Fournier Jean-René · Ständerat · 2012-03-13
Fournier Jean-René · Ständerat · Wallis · Fraktion CVP-EVP · 2012-03-13
Wortprotokoll
Je ne reviendrai pas sur la situation extrêmement difficile dans laquelle se trouvent l'hôtellerie et la restauration actuellement, notamment dans les régions de montagne, mais cela va s'étendre pour l'hôtellerie et la restauration aussi malheureusement dans les autres régions du pays - et c'est déjà le cas. J'aimerais revenir sur le catalogue de mesures qui avaient été décidées sur proposition du Conseil fédéral par ce Parlement, ces mesures destinées à lutter contre le franc fort.

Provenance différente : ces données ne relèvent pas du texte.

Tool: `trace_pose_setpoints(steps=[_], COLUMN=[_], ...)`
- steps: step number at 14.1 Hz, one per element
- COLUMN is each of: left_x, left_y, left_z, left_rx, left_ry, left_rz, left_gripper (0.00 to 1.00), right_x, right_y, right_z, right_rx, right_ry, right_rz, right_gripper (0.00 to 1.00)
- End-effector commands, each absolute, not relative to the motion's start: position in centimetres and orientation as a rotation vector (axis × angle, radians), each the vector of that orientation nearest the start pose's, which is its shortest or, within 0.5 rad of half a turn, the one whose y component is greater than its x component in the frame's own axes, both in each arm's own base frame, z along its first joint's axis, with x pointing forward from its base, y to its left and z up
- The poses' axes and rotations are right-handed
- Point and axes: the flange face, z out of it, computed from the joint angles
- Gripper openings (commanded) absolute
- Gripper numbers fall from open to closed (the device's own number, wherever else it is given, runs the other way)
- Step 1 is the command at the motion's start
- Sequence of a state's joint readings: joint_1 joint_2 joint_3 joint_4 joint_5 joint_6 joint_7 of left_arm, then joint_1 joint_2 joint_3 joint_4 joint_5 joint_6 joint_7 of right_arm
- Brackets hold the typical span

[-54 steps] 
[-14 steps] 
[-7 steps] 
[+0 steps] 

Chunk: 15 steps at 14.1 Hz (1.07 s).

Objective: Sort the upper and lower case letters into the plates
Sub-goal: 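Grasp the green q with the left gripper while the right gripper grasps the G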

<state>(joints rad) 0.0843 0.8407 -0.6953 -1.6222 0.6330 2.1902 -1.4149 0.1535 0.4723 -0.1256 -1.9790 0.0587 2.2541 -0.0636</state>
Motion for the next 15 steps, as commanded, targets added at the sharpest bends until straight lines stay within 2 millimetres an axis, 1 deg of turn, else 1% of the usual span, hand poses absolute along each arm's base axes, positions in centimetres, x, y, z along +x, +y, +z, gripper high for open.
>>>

Si vous analysez les mesures prises, une large majorité de celles-ci concernait l'industrie d'exportation, et pour un problème conjoncturel, le Parlement a décidé des mesures conjoncturelles. Pour la seule industrie d'exportation qui sont finalement également l'hébergement et la restauration, le Parlement - sur proposition du Conseil fédéral - avait pris une mesure structurelle, qui d'ailleurs n'allait pas dans le sens d'aider la branche à un moment particulier de la conjoncture, mais bien destinée à porter des effets certes bénéfiques, mais dans les années à venir. Certains représentants de la branche ont considéré cette mesure plutôt comme un placebo destiné à donner bonne conscience aux parlementaires et aux autorités politiques, alors que leurs problèmes quotidiens n'étaient absolument pas résolus et qu'aucune mesure n'était prise immédiatement pour les aider face à cette problématique du franc fort.
Nous nous trouvons aujourd'hui dans la situation de pouvoir prendre une mesure immédiate, limitée dans le temps, mais efficace pour soutenir cette branche importante de notre industrie d'exportation, essentiellement d'ailleurs dans les régions de montagne. C'est la raison pour laquelle, même si l'on sait que le franc fort va certainement encore nous poser des problèmes dans les années à venir, même si l'on sait, comme l'a dit l'un de mes préopinants tout à l'heure, que cette branche aura encore mal à la tête pendant plusieurs années, il faut lui donner aujourd'hui ce médicament qui lui permettra certainement de la soulager, en tout cas pendant l'année à venir.
Je vous demande donc de bien vouloir accepter cette proposition.